In some embodiments, any of the anti-LAG-3 aptamers described herein can contain non-naturally occurring nucleobases, sugars, or covalent internucleoside linkages (backbones). Such modified oligonucleotides confer desirable properties, for example, enhanced cellular uptake, improved affinity for a target nucleic acid, and increased in vivo stability.

In one example, aptamers described herein have modified backbones, including those that retain phosphorus atoms (see, e.g., U.S. Pat. Nos. 3,687,808; 4,469,863; 5,321,131; 5,399,676 and 5,625,050) and those that do not have phosphorus atoms (see, e.g., U.S. Pat. Nos. 5,034,506; 5,166,315 and 5,792,608). Examples of phosphorus-containing modified backbones include, but are not limited to, phosphorothioates, chiral phosphorothioates, phosphorodithioates, phosphotriesters, aminoalkyl-phosphotriesters, methyl and other alkyl phosphonates (including 3' -alkylene phosphonates, 5' -alkylene phosphonates, and chiral phosphonates), phosphinates, phosphoramides (including 3' -phosphoramidates and aminoalkyl phosphoramides, thiophosphoramides), thioalkyl phosphonates, thioalkyl phosphotriesters, selenoamidates, and boronic acid group phosphates, having either 3' -5' linkages or 2' -5' linkages. Such backbones also include those having an opposite polarity, i.e., a 3 'to 3', 5 'to 5' or 2 'to 2' linkage. The modified backbone, which does not contain a phosphorus atom, is formed from short chain alkyl or cycloalkyl internucleoside linkages, mixed heteroatom and alkyl or cycloalkyl internucleoside linkages, or one or more short chain heteroatom or heterocyclic internucleoside linkages. Such scaffolds include those having morpholino linkages (formed in part from the sugar portion of the nucleoside); a siloxane backbone; sulfide, sulfoxide and sulfone backbones; a methylacetyl and thiomethylsulfonyl backbone; methylene and thio-methyl-acetyl skeletons; a ribose acetyl backbone; an olefin-containing backbone; a sulfamate backbone; methylene imino and methylene hydrazino backbones; sulfonate and sulfonamide backbones; an amide skeleton; and having N, O, S and CH mixed₂Other backbones of the component parts.

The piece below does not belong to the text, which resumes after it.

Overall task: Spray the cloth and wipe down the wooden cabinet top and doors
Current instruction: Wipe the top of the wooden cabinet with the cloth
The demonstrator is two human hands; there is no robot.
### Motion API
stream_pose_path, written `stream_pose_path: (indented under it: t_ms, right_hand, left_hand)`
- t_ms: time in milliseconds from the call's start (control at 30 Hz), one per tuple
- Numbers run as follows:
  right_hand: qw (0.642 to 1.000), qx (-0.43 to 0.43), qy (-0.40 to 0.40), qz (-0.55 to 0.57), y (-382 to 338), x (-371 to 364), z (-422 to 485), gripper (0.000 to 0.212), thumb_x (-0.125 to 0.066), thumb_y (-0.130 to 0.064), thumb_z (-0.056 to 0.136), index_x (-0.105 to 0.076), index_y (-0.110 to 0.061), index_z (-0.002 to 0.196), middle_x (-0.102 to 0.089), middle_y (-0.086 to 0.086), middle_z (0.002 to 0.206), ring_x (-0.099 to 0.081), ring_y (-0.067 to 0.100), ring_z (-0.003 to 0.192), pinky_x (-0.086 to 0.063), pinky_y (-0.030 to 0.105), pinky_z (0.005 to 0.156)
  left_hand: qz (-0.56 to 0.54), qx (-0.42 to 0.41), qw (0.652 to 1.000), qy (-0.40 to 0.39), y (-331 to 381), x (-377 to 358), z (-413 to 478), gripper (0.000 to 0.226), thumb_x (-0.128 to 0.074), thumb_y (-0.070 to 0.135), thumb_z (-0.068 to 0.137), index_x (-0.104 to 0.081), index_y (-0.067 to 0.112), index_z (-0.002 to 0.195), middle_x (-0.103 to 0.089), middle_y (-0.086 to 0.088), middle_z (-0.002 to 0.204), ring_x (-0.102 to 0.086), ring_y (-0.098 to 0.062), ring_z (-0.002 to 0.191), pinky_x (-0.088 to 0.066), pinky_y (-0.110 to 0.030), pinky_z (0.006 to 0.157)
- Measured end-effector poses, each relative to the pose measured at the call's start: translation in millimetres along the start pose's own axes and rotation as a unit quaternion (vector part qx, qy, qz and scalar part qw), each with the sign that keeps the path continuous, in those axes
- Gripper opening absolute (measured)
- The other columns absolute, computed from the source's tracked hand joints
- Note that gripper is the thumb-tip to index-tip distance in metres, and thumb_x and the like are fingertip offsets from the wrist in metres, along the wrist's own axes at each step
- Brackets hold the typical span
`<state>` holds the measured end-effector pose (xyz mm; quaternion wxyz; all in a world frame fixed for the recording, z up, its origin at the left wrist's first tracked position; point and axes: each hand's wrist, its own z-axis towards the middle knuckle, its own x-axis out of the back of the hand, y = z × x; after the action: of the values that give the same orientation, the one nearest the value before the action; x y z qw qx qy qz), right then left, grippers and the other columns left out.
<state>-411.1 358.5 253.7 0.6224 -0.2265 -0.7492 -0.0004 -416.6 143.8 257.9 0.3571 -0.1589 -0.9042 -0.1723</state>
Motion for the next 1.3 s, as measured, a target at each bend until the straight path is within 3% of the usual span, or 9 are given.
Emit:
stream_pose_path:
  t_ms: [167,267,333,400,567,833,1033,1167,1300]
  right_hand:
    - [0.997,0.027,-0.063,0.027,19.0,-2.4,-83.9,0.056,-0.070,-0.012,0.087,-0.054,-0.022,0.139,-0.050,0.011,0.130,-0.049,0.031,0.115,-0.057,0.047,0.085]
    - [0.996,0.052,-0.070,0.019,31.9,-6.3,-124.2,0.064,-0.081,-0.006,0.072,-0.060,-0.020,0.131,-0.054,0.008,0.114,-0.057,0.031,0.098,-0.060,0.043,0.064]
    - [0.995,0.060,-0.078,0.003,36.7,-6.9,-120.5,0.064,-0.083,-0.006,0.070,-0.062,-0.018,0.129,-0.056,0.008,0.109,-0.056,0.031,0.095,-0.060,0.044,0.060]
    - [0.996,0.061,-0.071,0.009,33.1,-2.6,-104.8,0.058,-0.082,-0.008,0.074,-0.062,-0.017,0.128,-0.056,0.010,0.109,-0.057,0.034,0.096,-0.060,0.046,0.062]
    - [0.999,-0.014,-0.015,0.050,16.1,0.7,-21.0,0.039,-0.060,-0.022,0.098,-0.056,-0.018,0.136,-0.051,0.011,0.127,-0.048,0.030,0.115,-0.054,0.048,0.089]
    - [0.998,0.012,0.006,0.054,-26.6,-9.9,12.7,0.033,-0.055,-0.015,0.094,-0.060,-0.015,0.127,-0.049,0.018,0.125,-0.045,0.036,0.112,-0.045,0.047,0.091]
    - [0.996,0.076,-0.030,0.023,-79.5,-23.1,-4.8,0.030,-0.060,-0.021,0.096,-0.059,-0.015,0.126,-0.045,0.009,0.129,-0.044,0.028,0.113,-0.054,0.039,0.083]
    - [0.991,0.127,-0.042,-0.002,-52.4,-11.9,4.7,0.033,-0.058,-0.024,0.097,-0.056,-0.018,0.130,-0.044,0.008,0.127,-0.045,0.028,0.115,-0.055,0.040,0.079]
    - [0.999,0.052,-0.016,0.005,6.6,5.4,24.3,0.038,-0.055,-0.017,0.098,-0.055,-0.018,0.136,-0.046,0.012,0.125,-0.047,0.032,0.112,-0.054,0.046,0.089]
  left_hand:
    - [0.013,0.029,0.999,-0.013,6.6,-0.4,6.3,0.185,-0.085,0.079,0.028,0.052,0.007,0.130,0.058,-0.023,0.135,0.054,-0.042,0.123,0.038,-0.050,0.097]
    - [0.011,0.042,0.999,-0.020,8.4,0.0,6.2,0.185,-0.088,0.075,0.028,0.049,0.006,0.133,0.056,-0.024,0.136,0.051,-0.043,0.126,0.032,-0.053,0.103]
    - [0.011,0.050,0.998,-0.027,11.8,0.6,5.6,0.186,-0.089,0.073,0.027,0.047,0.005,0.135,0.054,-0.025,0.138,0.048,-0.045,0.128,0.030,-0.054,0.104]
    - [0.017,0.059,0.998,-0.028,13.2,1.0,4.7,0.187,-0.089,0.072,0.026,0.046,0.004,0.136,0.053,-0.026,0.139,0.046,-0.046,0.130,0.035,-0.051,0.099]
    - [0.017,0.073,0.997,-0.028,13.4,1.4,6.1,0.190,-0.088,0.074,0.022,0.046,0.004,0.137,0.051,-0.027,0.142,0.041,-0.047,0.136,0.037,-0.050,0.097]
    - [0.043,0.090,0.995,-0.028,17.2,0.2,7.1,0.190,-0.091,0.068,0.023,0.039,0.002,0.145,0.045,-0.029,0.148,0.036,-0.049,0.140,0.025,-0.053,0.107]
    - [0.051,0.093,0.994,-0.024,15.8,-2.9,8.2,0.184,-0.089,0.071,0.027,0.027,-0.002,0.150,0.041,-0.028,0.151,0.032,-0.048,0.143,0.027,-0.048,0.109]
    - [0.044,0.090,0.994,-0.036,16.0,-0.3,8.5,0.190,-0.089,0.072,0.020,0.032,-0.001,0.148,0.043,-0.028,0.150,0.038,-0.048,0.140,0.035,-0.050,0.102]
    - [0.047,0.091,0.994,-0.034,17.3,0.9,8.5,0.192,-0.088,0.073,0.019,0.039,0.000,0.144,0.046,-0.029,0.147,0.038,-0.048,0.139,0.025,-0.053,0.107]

In another example, an aptamer described herein comprises one or more substituted sugar moieties. Such substituted sugar moieties may comprise one of the following groups at their 2' position: OH; f; o-alkyl, S-alkyl, N-alkyl, O-alkenyl, S-alkenyl, N-alkenyl; o-alkynyl, S-alkynyl, N-alkynyl and O-alkyl-O-alkyl. Among these groups, the alkyl, alkenyl and alkynyl groups may be substituted or unsubstituted C1 to C10 alkyl or C2 to C10 alkenyl and alkynyl groups. They may also contain at their 2' position a heterocycloalkyl, heterocycloalkylaryl, aminoalkylamino, polyalkylamino, substituted silyl, RNA cleaving group, reporter group, intercalator, group for improving the pharmacokinetic properties of the oligonucleotide, or group for improving the pharmacodynamic properties of the oligonucleotide. Preferred substituted sugar moieties include those having 2' -methoxyethoxy, 2' -dimethylaminoethoxyethoxy, and 2' -dimethylaminoethoxyethoxy ethoxy. See Martin et al, Helv. Chim. acta,1995,78, 486-.

Alternatively or additionally, aptamers as described herein comprise one or more modified natural nucleobases (i.e., adenine, guanine, thymine, cytosine, and uracil). Modified nucleobases are contained in U.S. Pat. No. 3,687,808, The convention Encyclopedia Of Polymer Science And Engineering, pages 858-; englisch et al, Angewandte Chemie, International Edition,1991,30,613 and those described in Sanghvi, Y.S., Chapter 15, Antisense Research and Applications, pages 289-302, CRC Press, 1993. Some of these nucleobases are particularly useful for increasing the binding affinity of an aptamer molecule to its target site. These include 5-substituted pyrimidines, 6-azapyrimidines and N-2, N-6 and O-6 substituted purines (e.g., 2-aminopropyl-adenine, 5-propynyluracil and 5-propynylcytosine). See Sanghvi, et al, eds., Antisense Research and Applications, CRC Press, Boca Raton,1993, pp.276-278.

Alternatively or additionally, the anti-PDL 1 aptamers described herein may comprise one or more Locked Nucleic Acids (LNAs). LNAs are commonly referred to as inaccessible RNAs, are modified RNA nucleotides in which the ribose moiety is modified with an additional bridge linking the 2 'oxygen and the 4' carbon. This bridge "locks" the ribose in the 3' -endo (North) conformation, which is commonly found in type a duplexes. LNA nucleotides can be used in any of the anti-PDL 1 aptamers described herein. In some examples, up to 50% (e.g., 40%, 30%, 20%, or 10%) of the nucleotides in the anti-PDL 1 aptamer are LNAs. In some examples, the anti-PDL 1 aptamer may include 10, 8, 6, 5, 4, 3, 2, or 1 LNA.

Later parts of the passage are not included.